Highlights
Assessment on Concept of Interest Public Organisation - European Social Survey
Part 1 Concept of Interest Public Organisation :
This is a written task only. No statistical analysis is required. Please write an essay in continuous prose. Make sure that you summarise the concept of interest and the measure concisely enough that you have sufficient word count to explain potential problems with the measure and how you might address them.
You can examine a measure of any concept of your choice from economics, human geography, political science, public health, public policy or other social science fields.
You are free to propose any alternative measurement strategy to answer it, on three conditions:
Your proposed improvement should be achievable and realistic. The data required should exist or be collectible in principle. You should clearly state how the analysis of that data would proceed. You should also state accurately the extent to which your proposal actually improves on the existing measure, and if there are any tradeoffs involved. It is ok if your proposal improves some aspects of the measurement strategy at the expense of others, but you should explain why that tradeoff makes sense for some applications.

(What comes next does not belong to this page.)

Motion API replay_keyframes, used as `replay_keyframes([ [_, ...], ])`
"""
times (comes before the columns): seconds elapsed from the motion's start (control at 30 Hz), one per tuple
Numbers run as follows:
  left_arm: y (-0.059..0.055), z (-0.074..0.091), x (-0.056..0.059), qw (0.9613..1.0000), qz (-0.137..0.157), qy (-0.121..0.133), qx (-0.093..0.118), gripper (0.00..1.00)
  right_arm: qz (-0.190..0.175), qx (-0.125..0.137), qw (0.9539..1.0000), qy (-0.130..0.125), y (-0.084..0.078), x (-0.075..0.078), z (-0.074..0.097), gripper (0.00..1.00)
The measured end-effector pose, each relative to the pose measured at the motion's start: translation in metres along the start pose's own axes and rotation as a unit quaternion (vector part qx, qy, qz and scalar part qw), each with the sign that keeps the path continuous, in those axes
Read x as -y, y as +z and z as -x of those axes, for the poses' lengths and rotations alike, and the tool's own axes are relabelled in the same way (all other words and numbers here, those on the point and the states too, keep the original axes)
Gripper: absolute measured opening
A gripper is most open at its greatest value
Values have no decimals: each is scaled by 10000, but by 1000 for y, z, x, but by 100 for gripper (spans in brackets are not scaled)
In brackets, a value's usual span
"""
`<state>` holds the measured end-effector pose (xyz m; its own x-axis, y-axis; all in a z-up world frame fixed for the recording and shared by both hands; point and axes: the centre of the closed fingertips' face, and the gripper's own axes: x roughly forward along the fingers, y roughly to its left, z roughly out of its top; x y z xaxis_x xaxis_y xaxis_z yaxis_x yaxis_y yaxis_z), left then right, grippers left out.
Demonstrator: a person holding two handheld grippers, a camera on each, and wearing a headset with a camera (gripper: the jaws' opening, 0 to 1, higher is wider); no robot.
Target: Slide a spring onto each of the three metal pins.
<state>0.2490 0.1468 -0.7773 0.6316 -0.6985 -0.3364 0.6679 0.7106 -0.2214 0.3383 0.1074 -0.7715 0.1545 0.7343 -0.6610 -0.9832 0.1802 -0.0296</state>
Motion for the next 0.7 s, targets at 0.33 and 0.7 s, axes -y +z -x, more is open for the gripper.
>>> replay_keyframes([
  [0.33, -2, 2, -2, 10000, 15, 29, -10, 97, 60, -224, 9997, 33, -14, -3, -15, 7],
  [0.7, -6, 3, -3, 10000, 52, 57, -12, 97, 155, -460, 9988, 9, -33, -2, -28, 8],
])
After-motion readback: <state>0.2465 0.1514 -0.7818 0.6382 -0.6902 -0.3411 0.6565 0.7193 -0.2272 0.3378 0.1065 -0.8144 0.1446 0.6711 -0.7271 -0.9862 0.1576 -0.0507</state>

It is possible to achieve high marks with a report about either a good existing measure or a bad existing measure. What I want to see is that you have carefully thought about the strengths and drawbacks of the existing measure and about ways that you might improve it.
Part 2 European Social Survey:
Answer each of the following five questions. All of the questions are based on two datasets, final-assessment-ess2018extract.csv and final-assessment- ess2018country.csv, both of which are extracts from the 2018 European Social Survey. These datasets are available for download from the POLS0013 Moodle page. The file final-assessment-ess2018extract.csv has the following variables:
The 0-10 scales for the seven trust variables run from 0 (“No trust at all”) to 10 (“Complete trust”). No labels were provided to survey respondents for the intermediate numerical values, only for 0 and 10.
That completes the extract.